To people who lead arts institutions: Do not be afraid of change when it is coming from the people in your community who have not been included but are ready to show up. Listen and believe your staff who are growing those relationships. Enjoy and support the journey. Ensure that your marketing and development teams are nurturing the changes with the Old Guard of your institution—boards, donors, press. Never let their fear stop this blossoming. It’s not about the play or the exhibition, but it’s also not not about all those things. At the end of the day, those offerings are our most powerful outward expression of care.

To people being invited in: Only do it if you really want to. Don’t let anyone make you the only one in the room. Remember that they need you way more than you need them. Don’t be afraid to tell the truth. The staff member you are working with is communicating your needs to a staff, board, and audience. Your desires become their map, so be as clear as you can–including disagreements you have or things that you’re still working through.

To anyone taking on community engagement work: Being a bridge is good and necessary work, but there are days when you feel trampled as you stretch your arms to hold both sides. I hope you have a circle of people doing this work you can lean on. If you ever want to talk through anything, you can reach out to me.

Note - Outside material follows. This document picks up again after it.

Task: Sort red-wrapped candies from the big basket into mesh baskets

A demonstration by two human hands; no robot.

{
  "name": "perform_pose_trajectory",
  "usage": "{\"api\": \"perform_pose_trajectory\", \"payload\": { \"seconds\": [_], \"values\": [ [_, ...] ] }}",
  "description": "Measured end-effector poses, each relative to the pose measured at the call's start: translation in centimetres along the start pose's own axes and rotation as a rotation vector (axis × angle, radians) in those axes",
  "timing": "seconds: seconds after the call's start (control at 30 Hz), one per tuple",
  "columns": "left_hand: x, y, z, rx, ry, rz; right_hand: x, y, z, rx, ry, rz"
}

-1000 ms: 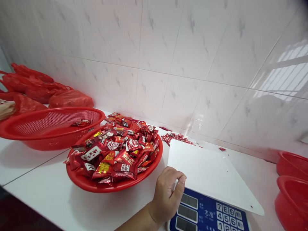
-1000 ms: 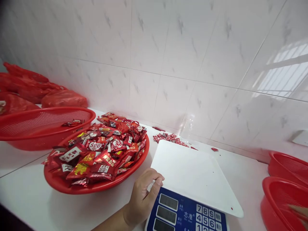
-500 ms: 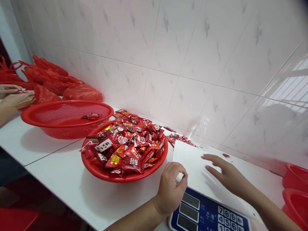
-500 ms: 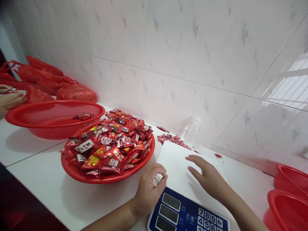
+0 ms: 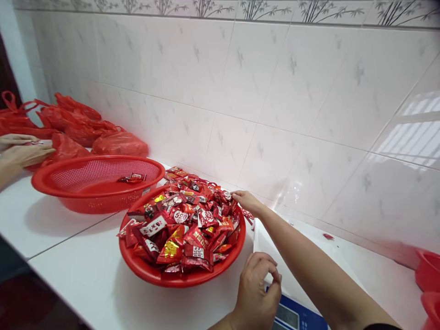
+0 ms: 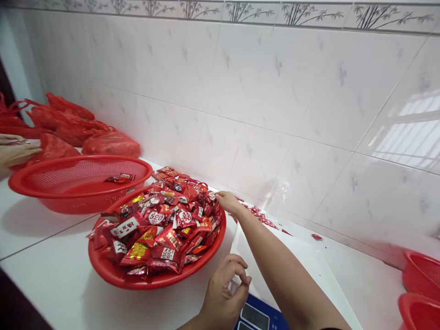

To all non-Native people: It is our privilege to collaborate with the Indigenous communities on Turtle Island. Given the history that extends to today, we are lucky that any Native people want to build the future with us. Every project, initiative, business, or idea that exists on this continent should include and consider the people whose land we are on. When local Native community doesn’t return our call or email, that doesn’t mean we stop trying. We need to listen better, show up more, read, and educate ourselves. There’s good reason they don’t trust us, and yet the work we can do together is the most joyful and meaningful to be found.

Endless thanks to the past, present, and future members of the Native Advisory Council and staff at the Guthrie Theater.